Identification of Stable OCT4 + NANOG − State in Somatic Cell Reprogramming

To the Editor:

The epigenetic reprogramming of somatic cells to induced pluripotent stem cells (iPSCs) is achieved by ectopic expression of a defined set of transcription factors (Takahashi and Yamanaka, 2006). The vast majority of reprogramming cells do not achieve the final stage of activation of the endogenous pluripotency network due to aberrant expression of somatic cell program and insufficient expression of pluripotent state genes. Pre-iPSCs are stable reprogramming intermediates, which are morphologically identical to iPSCs and express a few markers of pluripotency, but lack the activation of endogenous pluripotency circuitry (Theunissen et al., 2011). Several previous studies using mouse embryonic fibroblasts (MEFs) harboring green fluorescent protein (GFP) gene driven by Oct4-promoter showed that pre-iPSCs lacked Oct4-GFP expression whereas iPSCs expressed Oct4-GFP; therefore, this was used as an efficient marker for the selection of pluripotent clones (Chen et al., 2013; Esteban et al., 2010). However, we recently reported isolation of stable pre-iPSCs that expressed high levels of endogenous Oct4 mRNAs although they lacked retroviral transgene (RVTg) silencing and Nanog expression, two important markers for pluripotency of the reprogrammed cells (Manian et al., 2015).
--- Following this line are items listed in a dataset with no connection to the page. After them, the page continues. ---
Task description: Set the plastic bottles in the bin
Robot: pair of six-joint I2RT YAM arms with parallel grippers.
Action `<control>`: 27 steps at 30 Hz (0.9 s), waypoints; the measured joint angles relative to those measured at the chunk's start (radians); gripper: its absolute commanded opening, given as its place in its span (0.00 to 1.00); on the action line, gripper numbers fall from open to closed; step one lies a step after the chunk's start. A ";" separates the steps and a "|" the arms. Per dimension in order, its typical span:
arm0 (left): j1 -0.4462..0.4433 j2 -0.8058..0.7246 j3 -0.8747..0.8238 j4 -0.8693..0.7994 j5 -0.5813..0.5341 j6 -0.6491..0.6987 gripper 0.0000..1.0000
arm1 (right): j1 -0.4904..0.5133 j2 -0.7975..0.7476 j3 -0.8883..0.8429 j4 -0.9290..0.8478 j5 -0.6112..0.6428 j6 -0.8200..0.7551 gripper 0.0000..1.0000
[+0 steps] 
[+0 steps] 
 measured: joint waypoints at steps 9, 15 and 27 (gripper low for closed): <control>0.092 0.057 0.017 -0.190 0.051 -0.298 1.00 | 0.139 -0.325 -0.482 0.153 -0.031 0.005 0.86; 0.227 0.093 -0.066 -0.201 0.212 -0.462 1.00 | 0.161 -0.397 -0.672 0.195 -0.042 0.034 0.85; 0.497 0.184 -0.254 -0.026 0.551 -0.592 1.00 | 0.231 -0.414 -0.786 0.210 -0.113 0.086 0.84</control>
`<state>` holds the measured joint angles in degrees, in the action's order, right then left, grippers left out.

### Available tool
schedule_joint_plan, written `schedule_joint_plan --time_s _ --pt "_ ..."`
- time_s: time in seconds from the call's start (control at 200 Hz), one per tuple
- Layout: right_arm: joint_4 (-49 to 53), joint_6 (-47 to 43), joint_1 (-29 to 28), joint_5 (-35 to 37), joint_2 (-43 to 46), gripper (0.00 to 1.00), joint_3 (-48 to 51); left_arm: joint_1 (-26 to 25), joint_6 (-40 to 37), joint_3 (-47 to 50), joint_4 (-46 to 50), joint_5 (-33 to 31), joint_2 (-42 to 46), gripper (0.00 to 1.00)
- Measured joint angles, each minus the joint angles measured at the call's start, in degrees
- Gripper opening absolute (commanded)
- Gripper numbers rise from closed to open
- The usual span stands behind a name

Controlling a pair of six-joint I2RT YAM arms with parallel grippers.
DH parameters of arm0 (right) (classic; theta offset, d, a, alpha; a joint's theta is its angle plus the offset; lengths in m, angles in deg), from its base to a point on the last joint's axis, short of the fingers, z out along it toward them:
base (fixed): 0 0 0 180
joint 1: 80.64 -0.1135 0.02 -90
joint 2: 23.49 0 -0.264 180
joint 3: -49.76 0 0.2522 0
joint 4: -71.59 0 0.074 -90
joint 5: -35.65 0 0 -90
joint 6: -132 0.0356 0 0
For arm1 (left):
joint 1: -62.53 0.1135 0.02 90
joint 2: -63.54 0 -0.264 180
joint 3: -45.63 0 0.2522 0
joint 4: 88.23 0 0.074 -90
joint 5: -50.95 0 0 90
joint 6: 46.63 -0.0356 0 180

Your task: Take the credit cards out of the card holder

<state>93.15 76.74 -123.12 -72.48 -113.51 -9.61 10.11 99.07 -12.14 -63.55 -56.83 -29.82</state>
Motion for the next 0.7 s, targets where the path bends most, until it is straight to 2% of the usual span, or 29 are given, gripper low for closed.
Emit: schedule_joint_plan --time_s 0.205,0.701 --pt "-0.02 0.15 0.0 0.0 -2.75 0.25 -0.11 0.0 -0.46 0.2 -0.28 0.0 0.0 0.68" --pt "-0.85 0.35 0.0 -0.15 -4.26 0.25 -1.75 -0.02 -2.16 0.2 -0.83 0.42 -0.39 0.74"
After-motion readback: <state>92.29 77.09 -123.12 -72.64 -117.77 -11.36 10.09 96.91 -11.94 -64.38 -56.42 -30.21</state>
As pre-iPSCs are important resources for studying the molecular mechanisms of late stages of reprogramming, in this study, we performed reprogramming experiments with MEFs and analysis of the epigenetic status of Oct4 and Nanog genes to confirm that pre-iPSCs indeed belong to an RVTg⁺OCT4⁺NANOG⁻ state. We used retroviral vectors to express FLAG-OCT4 to distinguish endogenous and exogenous OCT4 proteins and RFP to measure RVTg silencing in the isolated clones. A total of eight stable RFP⁺ clones and four RFP⁻ clones were established (Fig. 1A).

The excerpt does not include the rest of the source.